Meistens hat sie es während Knurren und Schreien schon bis zum Sofa
oder zu ihrem Bett geschafft, so dass sie die Gedankenflut in ein
Kissen hämmern kann. Manchmal schafft sie das nicht. Dann sind Mamas
Unterarme und Fäuste willkommen, um die gröbste Wucht abzufangen.

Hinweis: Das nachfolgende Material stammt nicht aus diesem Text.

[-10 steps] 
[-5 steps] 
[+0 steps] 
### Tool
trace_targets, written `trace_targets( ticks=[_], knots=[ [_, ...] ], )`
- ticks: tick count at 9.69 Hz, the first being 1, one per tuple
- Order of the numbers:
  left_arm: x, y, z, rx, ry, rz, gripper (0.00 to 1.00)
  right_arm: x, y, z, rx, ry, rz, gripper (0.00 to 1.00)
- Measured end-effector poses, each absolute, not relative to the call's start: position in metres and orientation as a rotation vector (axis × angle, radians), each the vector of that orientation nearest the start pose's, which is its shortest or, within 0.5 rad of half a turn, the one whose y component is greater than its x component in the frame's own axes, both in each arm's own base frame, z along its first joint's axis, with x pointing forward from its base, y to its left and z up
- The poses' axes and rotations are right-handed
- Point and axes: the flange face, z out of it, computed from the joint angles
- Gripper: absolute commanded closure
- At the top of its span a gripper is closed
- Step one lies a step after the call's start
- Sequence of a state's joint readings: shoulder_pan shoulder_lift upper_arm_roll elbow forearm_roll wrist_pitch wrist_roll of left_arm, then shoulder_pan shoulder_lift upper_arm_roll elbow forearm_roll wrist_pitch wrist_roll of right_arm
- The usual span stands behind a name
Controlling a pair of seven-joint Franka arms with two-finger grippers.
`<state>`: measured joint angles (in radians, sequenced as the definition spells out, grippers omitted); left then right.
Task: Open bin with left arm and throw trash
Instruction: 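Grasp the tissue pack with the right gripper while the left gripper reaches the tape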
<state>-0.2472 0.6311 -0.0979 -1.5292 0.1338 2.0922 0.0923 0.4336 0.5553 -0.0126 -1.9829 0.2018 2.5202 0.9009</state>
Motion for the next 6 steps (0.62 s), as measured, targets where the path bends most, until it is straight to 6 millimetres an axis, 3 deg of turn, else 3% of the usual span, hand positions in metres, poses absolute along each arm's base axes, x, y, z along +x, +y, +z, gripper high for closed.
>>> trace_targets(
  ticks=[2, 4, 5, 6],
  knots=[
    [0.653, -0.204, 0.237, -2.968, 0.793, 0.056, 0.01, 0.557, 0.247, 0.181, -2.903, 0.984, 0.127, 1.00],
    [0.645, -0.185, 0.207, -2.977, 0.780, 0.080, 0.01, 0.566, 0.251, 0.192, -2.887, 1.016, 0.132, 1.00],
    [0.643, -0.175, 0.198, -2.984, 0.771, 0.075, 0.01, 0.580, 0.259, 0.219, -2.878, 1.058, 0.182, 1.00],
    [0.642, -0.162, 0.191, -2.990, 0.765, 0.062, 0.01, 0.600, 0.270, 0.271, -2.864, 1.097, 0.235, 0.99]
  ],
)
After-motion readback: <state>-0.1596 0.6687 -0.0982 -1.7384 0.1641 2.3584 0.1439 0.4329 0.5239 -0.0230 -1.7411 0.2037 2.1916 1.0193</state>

Wände, Fußboden und die Tischplatte mussten aber auch schon
herhalten. Wenn gar nichts anderes in der Nähe ist, müssen die
eigenen Arme und Beine einstecken, und sie hat auch schon mit dem
Kopf auf den Boden geschlagen.
Es ist schwer, mit solchen Aggressionen
umzugehen. Und das meine ich nicht nur aus Sicht der betroffenen
Kinder. Auch für Shizukas Mutter ist es schwer, das auszuhalten. Sie
hat lange Zeit nicht gewusst, warum Shizuka so aggressiv ist, warum
sie sich selbst diese Schmerzen zufügt, so toben muss. Sie tut das
nicht, weil sie ungezogen ist oder jemanden ärgern will. Sie kann
einfach nicht anders. Von Eltern anderer hochbegabter Kinder hat sie
inzwischen erfahren, dass das Verhalten normal ist. Dass sie alle
sich Sorgen gemacht haben, weil ihre Kinder so aggressiv sind. Weil
den Kindern das Ventil manchmal auch fehlt und die Autoaggressionen
richtig schlimm werden, die Kinder sich ernsthaft verletzen. Die
wenigsten sprechen darüber. Andere Kinder sind nicht so. Man wird
manchmal schon schräg angeguckt, wenn das eigene Kind zu Hause „so
ein Theater“ macht, wegen vermeintlicher Kleinigkeiten. Für
hochbegabte Kinder sind es keine Kleinigkeiten, sondern jede
unvorhergesehen Änderung ist eine mittlere Katastrophe. Zwischen
wichtigen und unwichtigen Veränderungen können die Kinder (und
manchmal auch Erwachsenen) in der akuten Situation nicht
unterscheiden, sie sind viel zu gestresst.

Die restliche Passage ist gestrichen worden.